Just what I was thinking. The 4.3 and 5.7 chevys use the same parts on the front of the motor. Mock it up with removable motor mounts for the 8 or 6. The T5 would bolt up to either one without moving it or changing the drive shaft. Like I said I need to turn the other 2 to fund this one. Life is Grand!!
I kinda' did that on mine but I went transverse on the rear too. 1-1/2 ton frame. My build thread(with the fancy name) has some pics plus more in my albums. No fenders on mine though. Oh, and the wheels should be black...

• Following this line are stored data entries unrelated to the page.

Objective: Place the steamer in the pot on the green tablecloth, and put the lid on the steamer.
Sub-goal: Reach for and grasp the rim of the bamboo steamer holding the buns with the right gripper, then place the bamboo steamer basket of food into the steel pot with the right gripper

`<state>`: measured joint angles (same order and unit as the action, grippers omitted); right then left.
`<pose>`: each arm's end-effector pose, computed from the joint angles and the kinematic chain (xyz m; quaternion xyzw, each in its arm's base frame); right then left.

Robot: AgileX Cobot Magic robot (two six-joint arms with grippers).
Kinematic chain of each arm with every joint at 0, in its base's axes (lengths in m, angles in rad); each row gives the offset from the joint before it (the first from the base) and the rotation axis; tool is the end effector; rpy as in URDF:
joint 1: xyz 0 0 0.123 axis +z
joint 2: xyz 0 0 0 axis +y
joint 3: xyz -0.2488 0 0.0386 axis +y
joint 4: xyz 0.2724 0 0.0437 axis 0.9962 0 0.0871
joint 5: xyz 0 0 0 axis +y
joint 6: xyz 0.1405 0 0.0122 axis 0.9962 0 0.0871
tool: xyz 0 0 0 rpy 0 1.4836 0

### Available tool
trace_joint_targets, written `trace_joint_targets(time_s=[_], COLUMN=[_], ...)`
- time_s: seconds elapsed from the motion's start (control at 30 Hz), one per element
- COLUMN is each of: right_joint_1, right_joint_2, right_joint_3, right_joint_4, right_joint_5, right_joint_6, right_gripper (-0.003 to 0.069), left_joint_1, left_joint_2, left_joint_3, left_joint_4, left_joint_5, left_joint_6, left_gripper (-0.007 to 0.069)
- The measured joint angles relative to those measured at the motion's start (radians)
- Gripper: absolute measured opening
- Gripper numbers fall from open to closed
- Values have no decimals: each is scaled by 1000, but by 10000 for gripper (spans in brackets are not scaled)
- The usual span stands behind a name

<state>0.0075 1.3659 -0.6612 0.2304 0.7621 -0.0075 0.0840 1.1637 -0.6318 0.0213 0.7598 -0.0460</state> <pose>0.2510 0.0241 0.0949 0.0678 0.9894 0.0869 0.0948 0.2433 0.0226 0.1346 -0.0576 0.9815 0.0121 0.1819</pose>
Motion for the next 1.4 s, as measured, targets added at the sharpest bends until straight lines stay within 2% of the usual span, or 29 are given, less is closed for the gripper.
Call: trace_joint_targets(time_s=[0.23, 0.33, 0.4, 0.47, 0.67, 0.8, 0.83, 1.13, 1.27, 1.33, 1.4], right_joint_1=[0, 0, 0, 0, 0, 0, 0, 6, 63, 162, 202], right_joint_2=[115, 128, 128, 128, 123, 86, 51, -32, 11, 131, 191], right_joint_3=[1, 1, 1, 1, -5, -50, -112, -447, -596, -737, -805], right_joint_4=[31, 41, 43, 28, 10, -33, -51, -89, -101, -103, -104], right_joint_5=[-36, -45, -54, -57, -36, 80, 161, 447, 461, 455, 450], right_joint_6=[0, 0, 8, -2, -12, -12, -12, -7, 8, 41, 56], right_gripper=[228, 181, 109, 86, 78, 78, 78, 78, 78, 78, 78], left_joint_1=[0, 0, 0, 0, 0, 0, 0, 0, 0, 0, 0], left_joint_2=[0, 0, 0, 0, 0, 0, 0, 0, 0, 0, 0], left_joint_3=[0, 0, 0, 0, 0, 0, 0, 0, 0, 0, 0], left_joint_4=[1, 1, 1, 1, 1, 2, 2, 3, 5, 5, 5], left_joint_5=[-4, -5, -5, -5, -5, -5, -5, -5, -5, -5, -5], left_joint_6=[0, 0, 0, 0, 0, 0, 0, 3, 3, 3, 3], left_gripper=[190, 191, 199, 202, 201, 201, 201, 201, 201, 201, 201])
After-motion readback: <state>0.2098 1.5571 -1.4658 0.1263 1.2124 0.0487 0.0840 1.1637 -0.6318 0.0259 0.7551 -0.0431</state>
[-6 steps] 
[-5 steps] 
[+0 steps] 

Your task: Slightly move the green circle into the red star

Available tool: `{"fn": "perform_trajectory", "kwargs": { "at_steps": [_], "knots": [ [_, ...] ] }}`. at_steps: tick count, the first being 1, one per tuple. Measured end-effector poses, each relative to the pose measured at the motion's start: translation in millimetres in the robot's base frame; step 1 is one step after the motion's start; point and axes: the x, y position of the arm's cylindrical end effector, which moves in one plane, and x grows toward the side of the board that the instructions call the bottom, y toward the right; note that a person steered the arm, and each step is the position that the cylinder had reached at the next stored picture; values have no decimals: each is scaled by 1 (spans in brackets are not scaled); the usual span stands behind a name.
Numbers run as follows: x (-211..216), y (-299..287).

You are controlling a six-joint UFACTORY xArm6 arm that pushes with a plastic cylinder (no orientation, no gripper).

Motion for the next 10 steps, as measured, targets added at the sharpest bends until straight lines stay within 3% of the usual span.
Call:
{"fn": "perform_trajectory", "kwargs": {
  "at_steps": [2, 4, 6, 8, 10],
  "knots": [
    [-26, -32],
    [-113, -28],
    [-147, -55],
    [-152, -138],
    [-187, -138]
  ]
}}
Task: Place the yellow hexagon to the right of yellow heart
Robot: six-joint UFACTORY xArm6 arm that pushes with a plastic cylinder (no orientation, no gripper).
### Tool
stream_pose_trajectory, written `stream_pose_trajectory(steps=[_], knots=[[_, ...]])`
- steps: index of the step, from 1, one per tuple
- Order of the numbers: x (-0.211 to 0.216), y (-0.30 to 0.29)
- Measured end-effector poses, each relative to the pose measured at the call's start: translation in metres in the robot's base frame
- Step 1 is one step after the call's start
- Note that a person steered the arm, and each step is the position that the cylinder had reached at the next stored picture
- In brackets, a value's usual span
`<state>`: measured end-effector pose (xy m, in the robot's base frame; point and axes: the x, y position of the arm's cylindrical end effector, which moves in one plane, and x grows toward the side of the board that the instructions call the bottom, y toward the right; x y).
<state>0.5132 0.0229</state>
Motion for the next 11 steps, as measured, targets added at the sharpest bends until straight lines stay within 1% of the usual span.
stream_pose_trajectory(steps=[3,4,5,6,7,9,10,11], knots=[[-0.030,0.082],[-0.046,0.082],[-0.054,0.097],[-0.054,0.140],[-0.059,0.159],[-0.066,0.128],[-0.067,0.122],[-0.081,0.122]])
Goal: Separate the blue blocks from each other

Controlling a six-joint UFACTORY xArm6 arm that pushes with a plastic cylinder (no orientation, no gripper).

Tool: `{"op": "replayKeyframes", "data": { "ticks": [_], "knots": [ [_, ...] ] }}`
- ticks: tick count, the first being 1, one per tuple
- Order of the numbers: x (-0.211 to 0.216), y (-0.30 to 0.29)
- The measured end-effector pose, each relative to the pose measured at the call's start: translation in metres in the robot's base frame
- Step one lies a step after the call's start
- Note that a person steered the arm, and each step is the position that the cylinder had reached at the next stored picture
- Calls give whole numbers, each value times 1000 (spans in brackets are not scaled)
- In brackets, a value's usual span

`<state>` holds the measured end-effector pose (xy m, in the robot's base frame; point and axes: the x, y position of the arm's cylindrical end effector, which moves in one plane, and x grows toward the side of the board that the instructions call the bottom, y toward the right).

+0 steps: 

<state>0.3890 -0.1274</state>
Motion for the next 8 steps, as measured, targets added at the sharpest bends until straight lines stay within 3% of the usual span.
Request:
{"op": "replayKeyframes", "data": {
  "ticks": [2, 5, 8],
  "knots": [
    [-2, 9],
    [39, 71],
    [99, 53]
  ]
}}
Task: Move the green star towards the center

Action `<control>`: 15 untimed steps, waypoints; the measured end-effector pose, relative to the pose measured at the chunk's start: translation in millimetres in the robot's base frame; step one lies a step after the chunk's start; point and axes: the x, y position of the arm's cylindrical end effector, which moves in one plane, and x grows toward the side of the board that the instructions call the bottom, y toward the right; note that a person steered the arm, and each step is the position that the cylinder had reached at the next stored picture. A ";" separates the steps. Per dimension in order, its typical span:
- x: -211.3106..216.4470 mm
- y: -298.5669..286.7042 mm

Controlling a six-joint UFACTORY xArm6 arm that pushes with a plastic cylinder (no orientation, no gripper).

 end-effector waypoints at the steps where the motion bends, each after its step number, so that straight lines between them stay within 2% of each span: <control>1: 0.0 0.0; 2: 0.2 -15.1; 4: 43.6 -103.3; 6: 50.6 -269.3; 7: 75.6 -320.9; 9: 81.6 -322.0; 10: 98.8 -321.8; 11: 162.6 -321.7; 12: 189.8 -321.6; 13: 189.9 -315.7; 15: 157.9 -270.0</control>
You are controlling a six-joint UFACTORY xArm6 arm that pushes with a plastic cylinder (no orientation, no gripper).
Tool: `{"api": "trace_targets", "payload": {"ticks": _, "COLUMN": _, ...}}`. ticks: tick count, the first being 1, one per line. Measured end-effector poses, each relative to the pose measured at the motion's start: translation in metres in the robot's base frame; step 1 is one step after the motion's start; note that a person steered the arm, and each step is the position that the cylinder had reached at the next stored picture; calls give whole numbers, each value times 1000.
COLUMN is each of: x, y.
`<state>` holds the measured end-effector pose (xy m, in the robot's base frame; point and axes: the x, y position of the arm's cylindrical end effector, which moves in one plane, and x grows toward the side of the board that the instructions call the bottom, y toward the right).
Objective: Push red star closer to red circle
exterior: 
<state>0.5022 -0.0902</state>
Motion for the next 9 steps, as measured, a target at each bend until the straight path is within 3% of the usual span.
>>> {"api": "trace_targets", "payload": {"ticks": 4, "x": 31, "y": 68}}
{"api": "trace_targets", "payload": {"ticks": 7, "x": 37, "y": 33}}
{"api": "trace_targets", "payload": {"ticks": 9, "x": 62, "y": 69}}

keith, with what you after here, a daily driver for the gal, why dont you just build a new frame out of some box tubing? it looks to be fairly straight frame rails, add your front x member from the s10, or a straight axle kit, and some hangers and done? i dont see why your original idea would'nt work either.
I hope you don't mind. I copied on to Word and filed it for future use. Very nice build, even if it has a name. LOL
its kinda late to comment, but I think you would be on the road faster if you used the original frame. all the mounting points, wheelbase centerlines, bolting points, etc, etc are already there. if you start from scratch, everything has to be created that holds the sheetmetal to the frame in proper relationship. good luck with your build
I'd just keep the same frame and probably Z it in front and behind the cab so the mounting points don't change. then just put whatever front end and rearend you want.... pretty much what you said tiny elvis!